Und so erzählte Glorfindel, was ihn hierher geführt hatte und dass er beabsichtigte in Elronds Dienste zu treten. Allerdings hatte Elrond bereits einen Hauptmann der Garde und war sich nicht sicher, was dieser davon halten würde, wenn er Glorfindel diese Stellung übergeben würde. Auf der anderen Seite war Glorfindel sehr viel kampferprobter, älter und dadurch weiser und obendrein eine Berühmtheit, auch wenn er sich dagegen sträubte. Fürs Erste bot er dem Noldo daher eine Stellung als Stellvertreter an. Damit schien Glorfindel durchaus zufrieden zu sein. Und noch bevor die Männer weiteres besprechen konnten, kehrten Elronds Kinder ein, um sich aufzuwärmen. Alle drei gaben ihrer Mutter jeweils einen Kuss auf das Haupt, entschuldigten sich für den ungewollten Schneeballtreffer bei Glorfindel und setzten sich dann an die Tafel.

Glorfindel kam nicht umhin zu bemerken, dass Elronds Kinder offenbar eher ihm ähnelten als ihrer Mutter. Das dunkle Haar und die grauen Augen hatten sich gegen das Blond ihrer Mutter und deren blaue Augen durchgesetzt. Die beiden jungen Männer, die er als Elladan und Elrohir kennenlernte, sahen sich zum verwechseln ähnlich und Glorfindel erfuhr im Laufe des Abends, dass sie Zwillinge waren. Zwillingsgeburten waren überaus selten, kamen in Familien jedoch vermehrt vor.

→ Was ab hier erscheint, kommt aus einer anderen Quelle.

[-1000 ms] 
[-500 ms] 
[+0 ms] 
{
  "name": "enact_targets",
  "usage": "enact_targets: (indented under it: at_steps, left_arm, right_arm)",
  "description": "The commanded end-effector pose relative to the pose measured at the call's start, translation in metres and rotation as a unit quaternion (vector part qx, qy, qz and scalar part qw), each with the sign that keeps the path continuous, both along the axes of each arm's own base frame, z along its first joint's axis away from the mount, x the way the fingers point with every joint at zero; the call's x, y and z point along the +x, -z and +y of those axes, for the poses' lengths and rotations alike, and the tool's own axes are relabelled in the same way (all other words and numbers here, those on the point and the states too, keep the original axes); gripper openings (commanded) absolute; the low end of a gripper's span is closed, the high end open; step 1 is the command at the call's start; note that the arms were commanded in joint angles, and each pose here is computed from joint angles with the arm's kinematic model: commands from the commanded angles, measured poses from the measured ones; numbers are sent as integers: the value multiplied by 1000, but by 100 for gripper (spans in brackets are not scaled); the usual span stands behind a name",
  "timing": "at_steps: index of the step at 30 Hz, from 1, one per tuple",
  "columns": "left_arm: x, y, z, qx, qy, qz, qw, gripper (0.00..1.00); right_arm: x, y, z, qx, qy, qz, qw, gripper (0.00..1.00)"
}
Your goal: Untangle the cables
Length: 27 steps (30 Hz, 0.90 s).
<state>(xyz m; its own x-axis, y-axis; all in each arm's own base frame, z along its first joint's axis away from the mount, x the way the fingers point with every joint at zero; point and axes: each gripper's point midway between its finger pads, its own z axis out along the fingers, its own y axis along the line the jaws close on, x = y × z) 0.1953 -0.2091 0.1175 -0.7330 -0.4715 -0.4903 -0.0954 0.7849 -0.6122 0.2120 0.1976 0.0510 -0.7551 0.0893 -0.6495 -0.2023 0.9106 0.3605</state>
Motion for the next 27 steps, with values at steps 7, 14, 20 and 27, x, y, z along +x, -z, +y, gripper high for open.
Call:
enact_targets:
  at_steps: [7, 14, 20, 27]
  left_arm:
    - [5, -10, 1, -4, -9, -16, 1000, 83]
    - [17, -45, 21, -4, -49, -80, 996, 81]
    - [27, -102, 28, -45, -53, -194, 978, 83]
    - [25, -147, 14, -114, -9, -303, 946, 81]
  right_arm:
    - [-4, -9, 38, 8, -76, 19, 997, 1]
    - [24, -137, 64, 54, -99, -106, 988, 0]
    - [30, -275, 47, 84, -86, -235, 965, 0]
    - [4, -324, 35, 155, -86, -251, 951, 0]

Es wurde viel über die Familien und die Veränderungen der vergangenen Jahrhunderte an diesem Abend gesprochen. Aber eine Sache war Glorfindel noch nicht erzählt worden und so fragte er schließlich in die gemütliche Runde: „Was hat es mit dieser Julzeit auf sich?“

„Darf ich es erklären, Vater?“, bat Arwen bescheiden. Ihr Vater gab nickend seine Zustimmung und so fuhr sie fort: „Durch unseren Kontakt zu den Edain haben wir von dieser Tradition erfahren. Sie feiern die Wintersonnenwende, den kürzesten Tag des Jahres, bevor die Tage wieder länger werden. Durch die dunkle und kalte Jahreszeit, in welche die Julzeit fällt, sehnten sich die Edain nach Wärme, Geborgenheit und Licht. Und so begannen sie, ihre Häuser mit immergrünen Zweigen zu schmücken, um das Leben zu feiern, Kerzen aufzustellen, um die Dunkelheit zu vertreiben, und sich im Kreise der Familie und Freunde Geschichten zu erzählen, um sich gegenseitig Geborgenheit zu schenken.“

Arwens Begeisterung für die Julzeit war nicht zu übersehen. Ihre Augen strahlten, während sie weiter erzählte, wie diese menschliche Tradition sich zunehmend auch unter den Eldar ausgebreitet hatte und inzwischen überall in Mittelerde zelebriert wurde. „Ich sehe schon, ich habe viel nachzuholen“, schmunzelte der Noldo. „Aber fürs Erste möchte ich mich für diesen wundervollen Abend und das gute Essen bedanken. Mit Verlaub würde ich mich nun zu Bett begeben.“

„Selbstverständlich“, erwiderte Elrond und stand auf, als auch Glorfindel sich von seinem Platz erhob. Sogleich stand die gesamte Fürstenfamilie auf und wünschte dem Noldo eine erholsame Nacht.

Ein Diener aus Elronds Gefolgschaft führte ihn daraufhin zu einem der Gästezimmer. Auch dort erwartete Glorfindel eine anheimelnde Atmosphäre und ein Kaminfeuer, sowie ein verlockend aussehendes Himmelbett, das seinen Namen zu rufen schien. Und so kam es, dass Glorfindel in Imladris ein neues Zuhause fand, neue Freunde und, wenn man so wollte, auch eine neue Familie.